My sister usually preferred reading or watching Gilmore Girls, and my parents—let's face it—they're getting kinda old. They did what they could to support me and my passion, they played games every now and then, and they always seemed to enjoy it when they did, but they'd reached adulthood and then some by the time they were trying to learn how to use a controller. It makes sense in hindsight, then, that the games that resonated so well with my family were the motion-sensitive ones that thrived on intuitive controls.
I was surprised when my mom and my sister enthusiastically championed the idea of spending a family night huddled around Mario Kart Wii, but I love it just as much as they do—heck, probably more—so I would never say no! So we dusted off the Wii Remotes, found our copy of Mario Kart on the shelves, and popped it in.
Up came the Wii's system menu for the first time in ages, littered with games and apps in all the same places they were when I left them.
I've fiddled with the system every now and then over the last few years, testing out various fan projects or playing short bursts of classic games on the system's Virtual Console (the Wii's digital system for redistributing older games from consoles long past), but these were mostly insignificant experiences. And admit I first played Metroid Prime on the Wii a little over two years ago, but this was totally insular.
It had been ten years—a full decade—since the Wii launched alongside The Legend of Zelda: Twilight Princess and the cultural phenomenon that was Wii Sports. It's been just over five years since I finished and placed away another great Zelda game, Skyward Sword—the last new game I bought for the Wii and the last major title Nintendo released on the console.
It's been five long years or more since my time with the Wii formed my most cherished memories of the console: the multiplayer magic of gathering friends and family in a living room and spending time with each other around games. But that's exactly what playing Mario Kart Wii this holiday season brought back.
We were gathered around the TV, Wii Remotes in hand. It had been years, but by some cosmic magic everything played out exactly as it always had—exactly as we had forgotten it ever did. My sister demanded the GameCube controller. My Mom drove the Wild Wing and never came in ahead of eighth place. We were racing and laughing and cursing each other out, and Dad came in asking what all the noise was only to walk away half-hearted to hear it was Mario Kart.

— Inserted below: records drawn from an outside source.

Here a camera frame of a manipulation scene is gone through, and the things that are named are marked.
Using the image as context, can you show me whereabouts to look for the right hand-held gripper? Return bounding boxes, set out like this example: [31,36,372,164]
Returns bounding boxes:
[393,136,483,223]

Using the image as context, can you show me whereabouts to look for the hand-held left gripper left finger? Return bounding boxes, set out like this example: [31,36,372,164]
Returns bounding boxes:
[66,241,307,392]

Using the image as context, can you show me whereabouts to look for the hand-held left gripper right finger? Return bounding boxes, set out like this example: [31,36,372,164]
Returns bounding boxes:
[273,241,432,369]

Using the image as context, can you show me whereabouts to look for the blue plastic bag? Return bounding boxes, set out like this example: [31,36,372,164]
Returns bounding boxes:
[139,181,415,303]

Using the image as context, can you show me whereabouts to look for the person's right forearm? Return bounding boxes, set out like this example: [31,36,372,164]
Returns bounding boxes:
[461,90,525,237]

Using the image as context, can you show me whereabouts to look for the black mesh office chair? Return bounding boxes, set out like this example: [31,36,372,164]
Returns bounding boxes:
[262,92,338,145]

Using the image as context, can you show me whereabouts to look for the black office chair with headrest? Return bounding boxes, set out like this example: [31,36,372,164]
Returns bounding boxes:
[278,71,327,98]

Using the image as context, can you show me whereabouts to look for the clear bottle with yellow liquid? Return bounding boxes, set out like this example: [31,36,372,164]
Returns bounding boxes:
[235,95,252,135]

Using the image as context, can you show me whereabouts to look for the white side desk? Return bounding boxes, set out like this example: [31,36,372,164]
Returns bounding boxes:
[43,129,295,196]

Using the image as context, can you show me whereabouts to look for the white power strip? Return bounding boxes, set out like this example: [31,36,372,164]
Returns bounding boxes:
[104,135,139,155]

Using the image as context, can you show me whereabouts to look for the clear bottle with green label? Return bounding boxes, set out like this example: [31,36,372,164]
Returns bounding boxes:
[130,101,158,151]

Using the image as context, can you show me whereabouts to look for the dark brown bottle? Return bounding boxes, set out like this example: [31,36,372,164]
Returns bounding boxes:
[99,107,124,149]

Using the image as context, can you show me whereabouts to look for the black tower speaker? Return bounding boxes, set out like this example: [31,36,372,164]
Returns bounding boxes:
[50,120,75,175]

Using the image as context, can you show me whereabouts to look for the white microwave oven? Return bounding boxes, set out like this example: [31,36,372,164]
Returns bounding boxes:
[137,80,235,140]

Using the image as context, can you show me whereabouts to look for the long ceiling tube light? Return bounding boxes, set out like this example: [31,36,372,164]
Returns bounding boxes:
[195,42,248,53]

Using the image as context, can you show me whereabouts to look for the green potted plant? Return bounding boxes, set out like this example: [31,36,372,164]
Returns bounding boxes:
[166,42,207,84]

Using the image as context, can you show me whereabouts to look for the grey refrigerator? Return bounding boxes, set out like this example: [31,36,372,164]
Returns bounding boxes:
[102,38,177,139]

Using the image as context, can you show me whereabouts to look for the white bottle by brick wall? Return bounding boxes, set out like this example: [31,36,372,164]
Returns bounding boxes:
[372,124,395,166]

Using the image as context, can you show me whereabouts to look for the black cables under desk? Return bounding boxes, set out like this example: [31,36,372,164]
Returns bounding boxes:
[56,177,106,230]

"It's just a game," he later shouted, "calm down!" Of course he was shouting just as loud all throughout the Rose Bowl only a few hours earlier. It was that kind of affable, harmless hypocrisy we always loved about him, and here it was again, just like always.

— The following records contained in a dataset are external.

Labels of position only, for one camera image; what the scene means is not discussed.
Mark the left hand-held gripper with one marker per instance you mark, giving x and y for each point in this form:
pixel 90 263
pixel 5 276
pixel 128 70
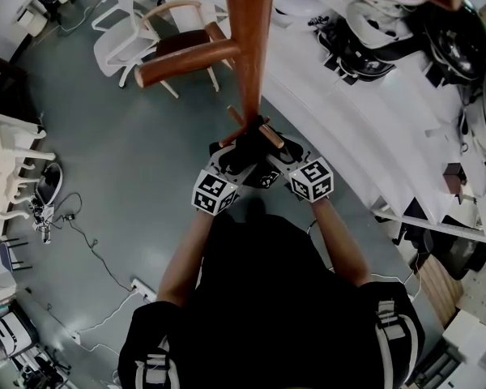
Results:
pixel 214 193

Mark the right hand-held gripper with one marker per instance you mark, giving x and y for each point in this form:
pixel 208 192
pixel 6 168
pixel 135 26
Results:
pixel 312 180

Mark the brown wooden coat rack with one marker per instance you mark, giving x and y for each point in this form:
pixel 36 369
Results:
pixel 249 55

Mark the person's right forearm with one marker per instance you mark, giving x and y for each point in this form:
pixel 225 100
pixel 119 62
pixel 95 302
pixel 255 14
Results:
pixel 340 241

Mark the person's left forearm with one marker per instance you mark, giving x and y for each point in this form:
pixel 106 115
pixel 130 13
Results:
pixel 182 257

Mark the white curved desk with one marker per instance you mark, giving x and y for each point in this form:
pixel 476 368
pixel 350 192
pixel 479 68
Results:
pixel 348 108

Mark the wooden armchair with dark seat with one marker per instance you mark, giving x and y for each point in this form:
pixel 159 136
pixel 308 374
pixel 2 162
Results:
pixel 178 41

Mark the white plastic chair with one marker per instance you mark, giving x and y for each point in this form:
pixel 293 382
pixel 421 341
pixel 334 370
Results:
pixel 119 43

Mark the person's black clothed torso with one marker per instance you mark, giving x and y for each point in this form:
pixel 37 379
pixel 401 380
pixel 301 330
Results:
pixel 267 298

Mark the white power strip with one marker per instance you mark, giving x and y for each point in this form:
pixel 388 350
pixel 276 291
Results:
pixel 143 289
pixel 75 336

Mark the dark brown small box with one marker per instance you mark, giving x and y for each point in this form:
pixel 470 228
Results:
pixel 453 174

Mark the black rolling chair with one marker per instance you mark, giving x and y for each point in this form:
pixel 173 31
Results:
pixel 453 251

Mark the black round helmet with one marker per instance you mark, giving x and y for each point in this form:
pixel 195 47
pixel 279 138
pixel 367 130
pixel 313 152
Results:
pixel 457 43

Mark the wooden slat panel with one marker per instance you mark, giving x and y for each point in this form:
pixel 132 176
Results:
pixel 441 290

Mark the white carved table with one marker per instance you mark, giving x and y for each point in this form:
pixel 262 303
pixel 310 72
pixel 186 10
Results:
pixel 4 168

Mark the dark wooden chair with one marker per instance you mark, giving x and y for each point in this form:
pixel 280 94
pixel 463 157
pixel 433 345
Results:
pixel 4 83

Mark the blue stool with black legs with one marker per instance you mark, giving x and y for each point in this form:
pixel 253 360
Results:
pixel 10 253

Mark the white cardboard box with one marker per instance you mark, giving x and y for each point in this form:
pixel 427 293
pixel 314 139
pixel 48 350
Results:
pixel 471 338

The game was a little clunky, and the controls weren't nearly as responsive as I remembered them—certainly they couldn't compare to the much more recent Mario Kart 8. It was visibly outdated, with some blocky textures and background details that honestly looked pretty ugly compared to today's games.
None of these warts felt at all worse than I remembered. I just didn't mind it then, because it's what was new. And I didn't mind it now, because it's all so much of what makes playing Wii special, no matter whether you're playing in 2007 or 2017.

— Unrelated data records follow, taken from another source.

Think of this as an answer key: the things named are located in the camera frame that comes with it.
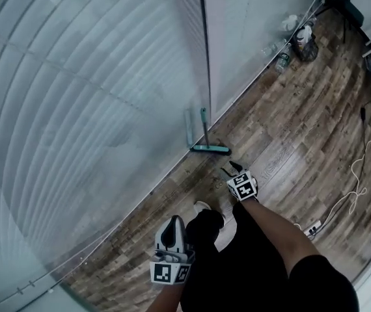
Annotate black cable with plug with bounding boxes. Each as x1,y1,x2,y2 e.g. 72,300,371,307
315,99,369,237

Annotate person's black clothes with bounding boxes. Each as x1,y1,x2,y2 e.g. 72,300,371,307
180,202,361,312

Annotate person's left forearm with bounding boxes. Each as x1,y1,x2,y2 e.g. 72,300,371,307
146,283,187,312

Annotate black folding chair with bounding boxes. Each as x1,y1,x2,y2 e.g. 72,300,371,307
330,0,366,42

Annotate person's right forearm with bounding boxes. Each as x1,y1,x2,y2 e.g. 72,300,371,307
240,200,316,272

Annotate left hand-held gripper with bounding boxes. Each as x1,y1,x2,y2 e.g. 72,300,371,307
149,215,195,286

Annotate person's white right shoe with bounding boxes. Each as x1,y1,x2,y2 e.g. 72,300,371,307
219,203,238,228

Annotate white cable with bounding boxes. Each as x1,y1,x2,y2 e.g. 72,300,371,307
322,104,371,228

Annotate white plastic bag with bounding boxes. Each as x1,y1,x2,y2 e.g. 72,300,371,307
294,24,314,50

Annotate white power strip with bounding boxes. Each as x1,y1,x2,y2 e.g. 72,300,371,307
302,220,323,237

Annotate person's white shoe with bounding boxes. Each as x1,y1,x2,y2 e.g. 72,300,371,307
193,200,213,218
219,203,238,228

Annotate teal broom with metal handle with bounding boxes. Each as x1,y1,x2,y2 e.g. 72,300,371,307
189,107,230,157

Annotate black mesh waste bin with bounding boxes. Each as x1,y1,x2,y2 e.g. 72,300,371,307
293,32,319,62

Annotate person's white left shoe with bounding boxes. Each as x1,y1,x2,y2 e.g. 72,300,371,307
193,200,213,218

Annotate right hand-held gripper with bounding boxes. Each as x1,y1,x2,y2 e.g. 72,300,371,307
220,161,258,203

We drove on Maple Treeway, Koopa Cape, Coconut Mall, Toad's Factory, and so many other courses we'd taken for granted at the time, not realizing how deeply we loved them. Before dusting it all off I couldn't have recalled any of the game's music if I tried, but there in the moment every harmony, every single note of the melodies, all came rushing back like they'd never gone away.
Alongside this rush of couch-top catharsis came too the echoes of everything I loved about Wii's entire library, single-player games included. The carefree delight of Kirby's Epic Yarn. The awe-inspiring ambition and grandiose adventuring that defined Super Mario Galaxy. Every single detail about Super Smash Bros. Brawl.
It's not like these feelings were anything new—in fact they were all too familiar. The same sense of finding beauty in a game's age is exactly what I felt each time I realized the Super Nintendo was some time ago, when Nintendo 64 was no more, and when the GCN should be hooked up again.
This time there were a few more physical sensations it hadn't occurred to me were a thing of the past—the slight rumble of the remote as you scroll past the various "channels" on Wii's home menu, or the delightful dread of hearing a Blue Shell's approach blaring from the middle of a controller.
Indeed, little touches like these came together to give the Wii experience an identity uniquely special. But at the core of this feeling was every rush of joy, frustration, adventure, family, and fun that comes with any of the most memorable video game consoles when they reach a certain age.
This time it was Wii, but the feeling hit as magically as it ever does. This was nostalgia at its purest. Playing Wii is fun again.